The recent launch of EigenLayer’s native token, EIGEN, has caused quite a stir in the crypto community.
While the initial hype saw the token’s price surge, concerns about transparency and token supply have quickly overshadowed the excitement.
The EIGEN token, which hit a high of $4.39 after its release, has since dropped over 20% to $3.57, raising eyebrows among investors.
The Transparency Issue
At the heart of the criticism is the lack of clear communication regarding the distribution and staking of the token.
Many community members have pointed out that a portion of the circulating supply is tied to early investors who participated in EigenLayer’s fundraising rounds, including a $14.4 million seed round and a $100 million Series A round.
These investors, it seems, have been able to stake their tokens without any lock-up restrictions.
This move has sparked concerns among retail investors, who feel that early investors may have an unfair advantage.
Much of the frustration stems from the fact that these early investors can stake their tokens to earn rewards, rewards that, according to critics, should be locked until the end of the 12-month vesting period.

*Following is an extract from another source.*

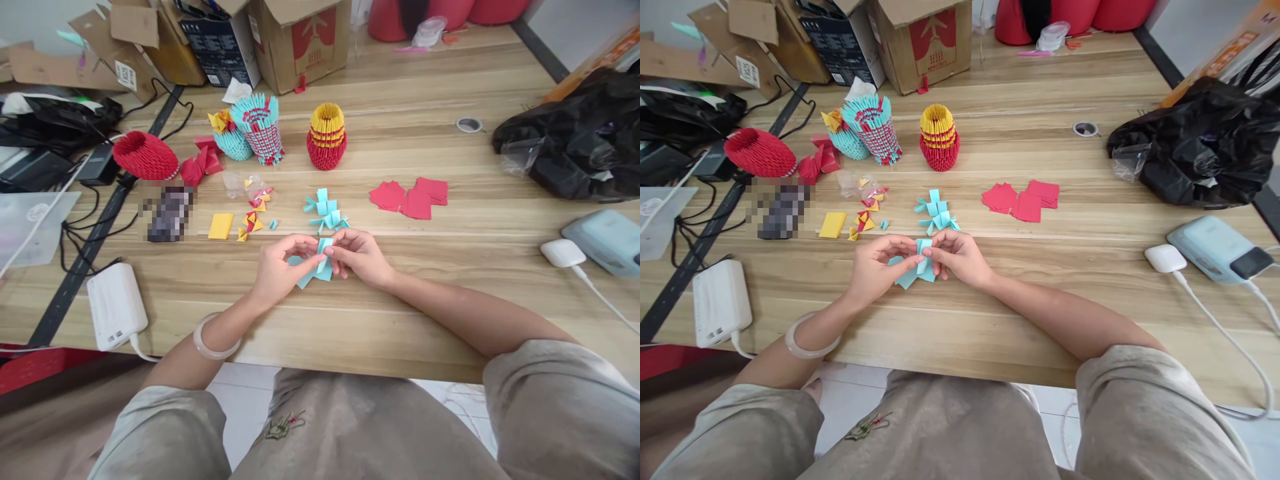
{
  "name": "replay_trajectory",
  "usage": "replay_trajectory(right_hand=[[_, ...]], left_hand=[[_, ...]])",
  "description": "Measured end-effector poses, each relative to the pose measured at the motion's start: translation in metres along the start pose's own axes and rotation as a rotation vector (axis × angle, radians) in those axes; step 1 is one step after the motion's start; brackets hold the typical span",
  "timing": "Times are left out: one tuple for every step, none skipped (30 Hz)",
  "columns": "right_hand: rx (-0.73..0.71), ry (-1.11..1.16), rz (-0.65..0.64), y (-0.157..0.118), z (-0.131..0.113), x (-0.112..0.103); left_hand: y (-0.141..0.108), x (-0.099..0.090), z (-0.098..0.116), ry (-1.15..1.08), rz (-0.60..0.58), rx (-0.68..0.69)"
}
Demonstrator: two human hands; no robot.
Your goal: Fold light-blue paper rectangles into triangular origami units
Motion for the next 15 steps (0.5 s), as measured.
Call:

This has led to comparisons with Celestia, another project that saw its token plunge 75% after a similar issue.
The Numbers Behind the Controversy
To put things into perspective, the total supply of EIGEN tokens is capped at 1.68 billion, with a circulating supply of 186 million.
Of these, around 130 million tokens are currently staked, but approximately 70 million belong to early investors who bought their tokens at a heavily discounted rate.
This has raised questions about the fairness of the system and whether retail investors are being treated fairly.
Moreover, these early investors were not initially subject to any lock-up restrictions, a fact that was only disclosed after the token launch.
As of September 30, EigenLayer updated its blog post to include this information, but for many, the damage was already done.
One investor, who goes by the handle TardFiWhale.eth, expressed on social media platform X (formerly Twitter) that while allowing early investors to stake may make sense from a governance perspective, the rewards they earn should be locked until the vesting period ends.
A Familiar Problem in Crypto?
The controversy surrounding EigenLayer’s tokenomics isn’t unique. As mentioned earlier, Celestia faced a similar situation, with early investors staking their tokens to earn rewards, only to sell off large amounts afterwards.
It led to a significant price drop. TIA, Celestia’s token, has been down 75% since February—a cautionary tale for projects like EigenLayer.
One of the more contentious points in the EigenLayer launch was the large allocations given to whales.
For instance, Tron founder Justin Sun reportedly received an airdrop worth $8.75 million, much of which was deposited on the exchange HTX.
Although HTX denied any connection between the wallet address and Sun, the event only added to the growing mistrust among the community.
Looking Ahead
As the debate rages on, EigenLayer finds itself at a critical juncture. Many are calling for greater transparency, particularly regarding the staking rewards of early investors.
If the project fails to address these concerns, it risks alienating its broader community—a mistake that could have long-lasting repercussions.
In the fast-moving world of crypto, transparency isn’t just a nice-to-have; it’s a must. For EigenLayer, how they handle this situation may well determine their future in the space.